Virginia Mayo was hot and that’s it. When I told her that she laughed and
said, “Well, tell all your friends! Now I’m just an old lady!”
Born Virginia Jones to socially prominent parents in
St. Louis, Missouri in 1921, her years of dance and voice training led to
Broadway where she was seen by a talent scout who signed her to producer Sam
Goldwyn. Goldwyn gave Virginia a huge star build-up, casting her opposite
Bob Hope in 1944’s The Princess and the Pirate. The film was a smash
and she was immediately starred in a series of musical comedies with Danny
Kaye: The Kid from Brooklyn, Wonder Man, and The Secret
Life of Walter Mitty. A less successful teaming with Kaye was in Howard
Hawks’ A Song is Born in 1948. A re-make of Hawks’ own Ball of
Fire, the director went to war with Virginia almost at once. (It’s said
she rejected his physical advances.) Hawks treated her horribly, and when
the shooting wrapped attempted to have her ostracized by letting it be known
all over town that she was difficult.
Obviously the rumors didn’t phase Raoul Walsh (or anyone else at Warner
Brothers), since Virginia was placed under contract after her triumph in
White Heat. She had proved herself a dramatic actress in William Wyler’s
The Best Years of Our Lives, but she had not yet made the kind of
rough-and-tumble outdoor films for which Walsh was well known. That changed
immediately. After Colorado Territory, Virginia scored again in
Walsh’s Along the Great Divide as the daughter of bad man Walter
Brennan, who’s being escorted to jail by marshal Kirk Douglas. Virginia
rides alongside her dad, but soon finds herself in Douglas’ arms.

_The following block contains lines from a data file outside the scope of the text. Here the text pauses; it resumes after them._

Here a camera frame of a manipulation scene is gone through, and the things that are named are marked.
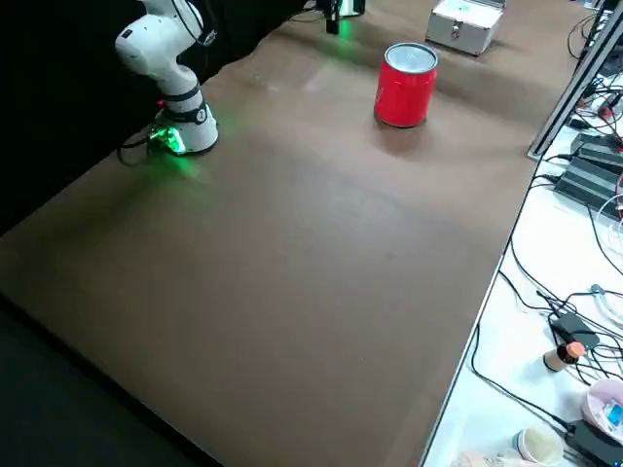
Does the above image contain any red push-button trash can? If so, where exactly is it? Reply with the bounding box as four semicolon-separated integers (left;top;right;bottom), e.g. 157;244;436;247
373;42;439;129

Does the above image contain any silver aluminium case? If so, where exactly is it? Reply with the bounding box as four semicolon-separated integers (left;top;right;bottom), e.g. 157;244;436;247
424;0;507;58

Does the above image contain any black power adapter brick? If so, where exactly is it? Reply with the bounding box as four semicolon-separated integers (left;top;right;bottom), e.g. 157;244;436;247
554;155;623;208
569;130;623;164

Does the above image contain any small black charger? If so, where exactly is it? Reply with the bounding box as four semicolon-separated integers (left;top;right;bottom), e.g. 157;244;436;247
548;312;601;349

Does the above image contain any small bottle with orange cap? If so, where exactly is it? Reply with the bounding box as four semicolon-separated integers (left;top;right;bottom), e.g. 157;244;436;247
542;340;585;374

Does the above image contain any white round cup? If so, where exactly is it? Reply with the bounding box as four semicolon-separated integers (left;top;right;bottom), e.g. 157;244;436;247
512;423;567;463

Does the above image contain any black power supply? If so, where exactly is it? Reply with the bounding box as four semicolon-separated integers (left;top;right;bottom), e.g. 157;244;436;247
564;418;623;467

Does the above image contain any arm cable with connector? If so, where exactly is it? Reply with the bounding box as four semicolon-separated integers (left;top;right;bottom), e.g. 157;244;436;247
169;0;218;48

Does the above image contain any aluminium frame post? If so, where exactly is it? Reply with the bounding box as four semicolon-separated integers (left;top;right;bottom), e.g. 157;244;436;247
527;7;623;160

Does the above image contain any black base cable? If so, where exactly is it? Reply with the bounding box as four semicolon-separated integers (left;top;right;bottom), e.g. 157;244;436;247
116;130;162;168

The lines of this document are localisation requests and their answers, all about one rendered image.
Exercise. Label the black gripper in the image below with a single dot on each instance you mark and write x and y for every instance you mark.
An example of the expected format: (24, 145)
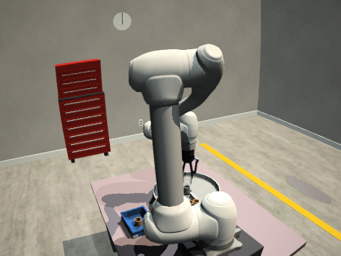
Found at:
(191, 156)

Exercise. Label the blue crate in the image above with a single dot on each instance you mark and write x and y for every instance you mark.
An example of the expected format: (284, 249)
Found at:
(130, 215)

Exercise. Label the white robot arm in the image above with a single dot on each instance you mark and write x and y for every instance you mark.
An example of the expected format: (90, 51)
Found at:
(161, 76)

Warner Brothers cast Virginia in everything from more film noirs (Flaxy
Martin) to musicals (West Point Story, She’s Back on Broadway),
but she also found a home in a series of strong Westerns. She teamed with
director Gordon Douglas for three: The Iron Mistress, The Big Land
and Fort Dobbs. Co-starring Alan Ladd, Land is a sprawling
saga from a Frank Gruber novel while Mistress (also with Ladd) is a
re-telling of the life of Jim Bowie from a script by James Webb (also
responsible for How the West Was Won). Of the three films, Fort
Dobbs is the best, featuring a solid performance by Virginia as a widow
caught in the Indian wars. The stark screenplay was written by Burt Kennedy.

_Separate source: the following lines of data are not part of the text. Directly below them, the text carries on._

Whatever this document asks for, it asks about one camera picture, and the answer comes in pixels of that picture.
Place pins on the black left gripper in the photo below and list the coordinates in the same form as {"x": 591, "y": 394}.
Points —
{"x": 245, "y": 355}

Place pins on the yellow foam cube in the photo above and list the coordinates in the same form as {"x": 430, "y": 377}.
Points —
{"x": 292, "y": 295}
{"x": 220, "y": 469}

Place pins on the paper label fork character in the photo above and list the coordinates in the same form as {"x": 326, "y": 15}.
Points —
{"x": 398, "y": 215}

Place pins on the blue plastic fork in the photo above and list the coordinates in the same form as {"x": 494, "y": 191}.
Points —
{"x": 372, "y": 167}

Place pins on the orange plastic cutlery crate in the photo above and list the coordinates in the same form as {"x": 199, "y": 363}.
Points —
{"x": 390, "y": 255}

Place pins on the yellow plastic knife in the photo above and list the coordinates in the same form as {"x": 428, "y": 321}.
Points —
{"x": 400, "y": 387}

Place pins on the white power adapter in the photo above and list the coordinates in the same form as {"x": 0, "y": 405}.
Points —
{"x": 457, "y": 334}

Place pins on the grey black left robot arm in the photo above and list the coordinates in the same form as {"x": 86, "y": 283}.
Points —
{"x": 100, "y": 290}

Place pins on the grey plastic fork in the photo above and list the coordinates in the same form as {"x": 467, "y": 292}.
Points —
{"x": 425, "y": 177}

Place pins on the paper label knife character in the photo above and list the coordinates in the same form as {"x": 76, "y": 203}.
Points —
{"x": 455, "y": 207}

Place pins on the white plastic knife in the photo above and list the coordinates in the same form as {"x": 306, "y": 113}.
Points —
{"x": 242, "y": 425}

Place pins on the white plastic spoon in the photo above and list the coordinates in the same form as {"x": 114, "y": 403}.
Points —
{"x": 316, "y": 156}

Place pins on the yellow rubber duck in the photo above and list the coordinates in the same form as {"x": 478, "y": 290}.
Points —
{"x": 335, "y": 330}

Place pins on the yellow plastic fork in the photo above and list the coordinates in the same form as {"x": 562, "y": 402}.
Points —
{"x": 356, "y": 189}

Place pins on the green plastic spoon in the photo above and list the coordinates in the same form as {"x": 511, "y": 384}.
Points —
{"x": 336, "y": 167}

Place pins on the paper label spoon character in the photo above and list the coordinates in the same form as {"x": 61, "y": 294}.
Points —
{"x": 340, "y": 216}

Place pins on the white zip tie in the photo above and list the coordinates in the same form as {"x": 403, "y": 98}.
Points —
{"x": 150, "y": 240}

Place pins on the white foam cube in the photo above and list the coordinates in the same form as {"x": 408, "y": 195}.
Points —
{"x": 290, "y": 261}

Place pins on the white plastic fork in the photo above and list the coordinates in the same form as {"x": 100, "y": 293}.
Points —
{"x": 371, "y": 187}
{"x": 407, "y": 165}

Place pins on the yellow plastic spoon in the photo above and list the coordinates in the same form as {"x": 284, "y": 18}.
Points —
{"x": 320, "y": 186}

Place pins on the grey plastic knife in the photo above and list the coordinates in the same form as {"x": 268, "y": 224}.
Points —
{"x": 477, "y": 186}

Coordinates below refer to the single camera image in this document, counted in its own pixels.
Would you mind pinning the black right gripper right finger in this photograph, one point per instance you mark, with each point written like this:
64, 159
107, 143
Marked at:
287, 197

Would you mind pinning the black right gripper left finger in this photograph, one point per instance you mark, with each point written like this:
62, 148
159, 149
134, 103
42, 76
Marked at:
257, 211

Virginia went to 20th Century Fox to star with Robert Ryan in
The Proud Ones, a film she remembered as a favorite because “Robert Ryan
was tremendous.” Ryan is excellent as the haunted lawman, but Virginia
matches him scene-for-scene in this Western gem. She followed this film with
the programmer Tall Stranger, co-starring Joel McCrea. Based on a
novel by Louis L’Amour, Stranger is a typical Allied Artists Western
of the period, rather long on talk and short on action. She fared better in
Budd Boetticher’s Westbound, one of the last collaborations between
the director and Randolph Scott.
Virginia married actor Michael O’Shea in 1947, and after the birth of their
daughter concentrated on their home life while still working in TV and in
movies like Castle of Evil, co-starring Scott Brady. Her final
Western was A.C. Lyles’ Fort Utah, co-starring John Ireland. Reminded
of this and some of her other later “B” films, Virginia Mayo would just
laugh with a roll of her eyes and say, “Hey, you’ve got to make a living.”
But
Virginia Mayo did a lot more than just “make a living.” Few actresses could
claim to have held their own against James Cagney, Bob Hope, Danny Kaye,
Burt Lancaster, Paul Newman, Ronald Reagan, Kirk Douglas and Gregory Peck.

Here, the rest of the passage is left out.